▶ [ASSIGNED TASK]: The answer is the full listing below, copied exactly, with its pictures omitted.

▶ [INPUT DATA]:

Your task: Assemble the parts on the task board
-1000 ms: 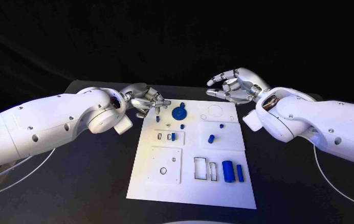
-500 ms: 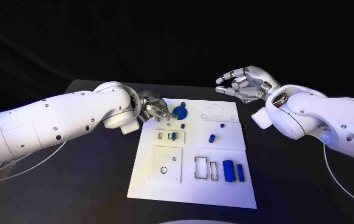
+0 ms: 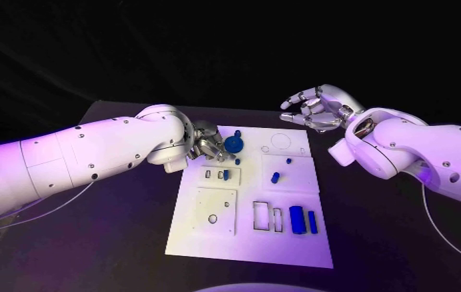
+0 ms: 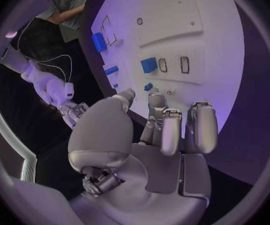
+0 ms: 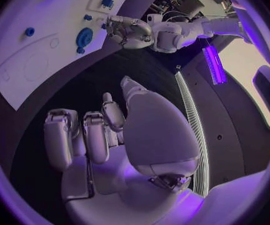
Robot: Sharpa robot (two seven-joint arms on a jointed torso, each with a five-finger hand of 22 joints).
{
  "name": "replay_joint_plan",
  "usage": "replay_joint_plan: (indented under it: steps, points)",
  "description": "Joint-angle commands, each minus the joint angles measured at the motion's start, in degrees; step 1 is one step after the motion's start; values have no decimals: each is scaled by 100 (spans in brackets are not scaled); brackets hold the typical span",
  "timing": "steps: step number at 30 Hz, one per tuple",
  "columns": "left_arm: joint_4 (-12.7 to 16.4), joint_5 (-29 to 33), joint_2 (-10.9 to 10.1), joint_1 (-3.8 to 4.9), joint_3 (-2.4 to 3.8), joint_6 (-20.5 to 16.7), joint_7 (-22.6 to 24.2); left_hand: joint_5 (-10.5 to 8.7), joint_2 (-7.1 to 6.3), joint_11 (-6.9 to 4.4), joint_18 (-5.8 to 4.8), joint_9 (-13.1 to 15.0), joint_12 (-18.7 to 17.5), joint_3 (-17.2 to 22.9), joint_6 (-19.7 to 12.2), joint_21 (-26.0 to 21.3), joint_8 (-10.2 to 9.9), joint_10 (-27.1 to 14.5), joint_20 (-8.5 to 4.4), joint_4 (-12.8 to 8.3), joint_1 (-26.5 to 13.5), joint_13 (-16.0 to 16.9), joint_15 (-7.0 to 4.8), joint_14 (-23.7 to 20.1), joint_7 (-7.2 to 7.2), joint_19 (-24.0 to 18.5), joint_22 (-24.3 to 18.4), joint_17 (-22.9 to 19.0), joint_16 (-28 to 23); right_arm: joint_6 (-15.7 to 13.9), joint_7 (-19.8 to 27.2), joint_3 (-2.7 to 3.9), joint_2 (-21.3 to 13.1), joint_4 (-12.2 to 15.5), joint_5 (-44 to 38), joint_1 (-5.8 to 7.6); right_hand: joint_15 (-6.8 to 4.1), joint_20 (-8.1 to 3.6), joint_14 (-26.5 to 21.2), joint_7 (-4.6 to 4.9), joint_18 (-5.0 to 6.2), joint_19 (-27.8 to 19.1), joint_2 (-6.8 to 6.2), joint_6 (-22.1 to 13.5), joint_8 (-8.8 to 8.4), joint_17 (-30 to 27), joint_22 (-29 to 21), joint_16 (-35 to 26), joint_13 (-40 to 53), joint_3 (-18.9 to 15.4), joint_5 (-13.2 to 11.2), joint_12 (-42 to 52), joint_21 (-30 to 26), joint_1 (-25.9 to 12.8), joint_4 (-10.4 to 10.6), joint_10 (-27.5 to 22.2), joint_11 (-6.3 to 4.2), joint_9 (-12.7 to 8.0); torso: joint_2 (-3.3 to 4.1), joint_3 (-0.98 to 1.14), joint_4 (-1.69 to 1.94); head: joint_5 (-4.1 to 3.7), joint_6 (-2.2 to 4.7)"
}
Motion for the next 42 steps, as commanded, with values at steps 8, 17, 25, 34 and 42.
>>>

▶ [RESULT FOR THIS TASK]:
Your task: Assemble the parts on the task board
-1000 ms: 
-500 ms: 
+0 ms: 
+0 ms: 
+0 ms: 
Robot: Sharpa robot (two seven-joint arms on a jointed torso, each with a five-finger hand of 22 joints).
{
  "name": "replay_joint_plan",
  "usage": "replay_joint_plan: (indented under it: steps, points)",
  "description": "Joint-angle commands, each minus the joint angles measured at the motion's start, in degrees; step 1 is one step after the motion's start; values have no decimals: each is scaled by 100 (spans in brackets are not scaled); brackets hold the typical span",
  "timing": "steps: step number at 30 Hz, one per tuple",
  "columns": "left_arm: joint_4 (-12.7 to 16.4), joint_5 (-29 to 33), joint_2 (-10.9 to 10.1), joint_1 (-3.8 to 4.9), joint_3 (-2.4 to 3.8), joint_6 (-20.5 to 16.7), joint_7 (-22.6 to 24.2); left_hand: joint_5 (-10.5 to 8.7), joint_2 (-7.1 to 6.3), joint_11 (-6.9 to 4.4), joint_18 (-5.8 to 4.8), joint_9 (-13.1 to 15.0), joint_12 (-18.7 to 17.5), joint_3 (-17.2 to 22.9), joint_6 (-19.7 to 12.2), joint_21 (-26.0 to 21.3), joint_8 (-10.2 to 9.9), joint_10 (-27.1 to 14.5), joint_20 (-8.5 to 4.4), joint_4 (-12.8 to 8.3), joint_1 (-26.5 to 13.5), joint_13 (-16.0 to 16.9), joint_15 (-7.0 to 4.8), joint_14 (-23.7 to 20.1), joint_7 (-7.2 to 7.2), joint_19 (-24.0 to 18.5), joint_22 (-24.3 to 18.4), joint_17 (-22.9 to 19.0), joint_16 (-28 to 23); right_arm: joint_6 (-15.7 to 13.9), joint_7 (-19.8 to 27.2), joint_3 (-2.7 to 3.9), joint_2 (-21.3 to 13.1), joint_4 (-12.2 to 15.5), joint_5 (-44 to 38), joint_1 (-5.8 to 7.6); right_hand: joint_15 (-6.8 to 4.1), joint_20 (-8.1 to 3.6), joint_14 (-26.5 to 21.2), joint_7 (-4.6 to 4.9), joint_18 (-5.0 to 6.2), joint_19 (-27.8 to 19.1), joint_2 (-6.8 to 6.2), joint_6 (-22.1 to 13.5), joint_8 (-8.8 to 8.4), joint_17 (-30 to 27), joint_22 (-29 to 21), joint_16 (-35 to 26), joint_13 (-40 to 53), joint_3 (-18.9 to 15.4), joint_5 (-13.2 to 11.2), joint_12 (-42 to 52), joint_21 (-30 to 26), joint_1 (-25.9 to 12.8), joint_4 (-10.4 to 10.6), joint_10 (-27.5 to 22.2), joint_11 (-6.3 to 4.2), joint_9 (-12.7 to 8.0); torso: joint_2 (-3.3 to 4.1), joint_3 (-0.98 to 1.14), joint_4 (-1.69 to 1.94); head: joint_5 (-4.1 to 3.7), joint_6 (-2.2 to 4.7)"
}
Motion for the next 42 steps, as commanded, with values at steps 8, 17, 25, 34 and 42.
>>>

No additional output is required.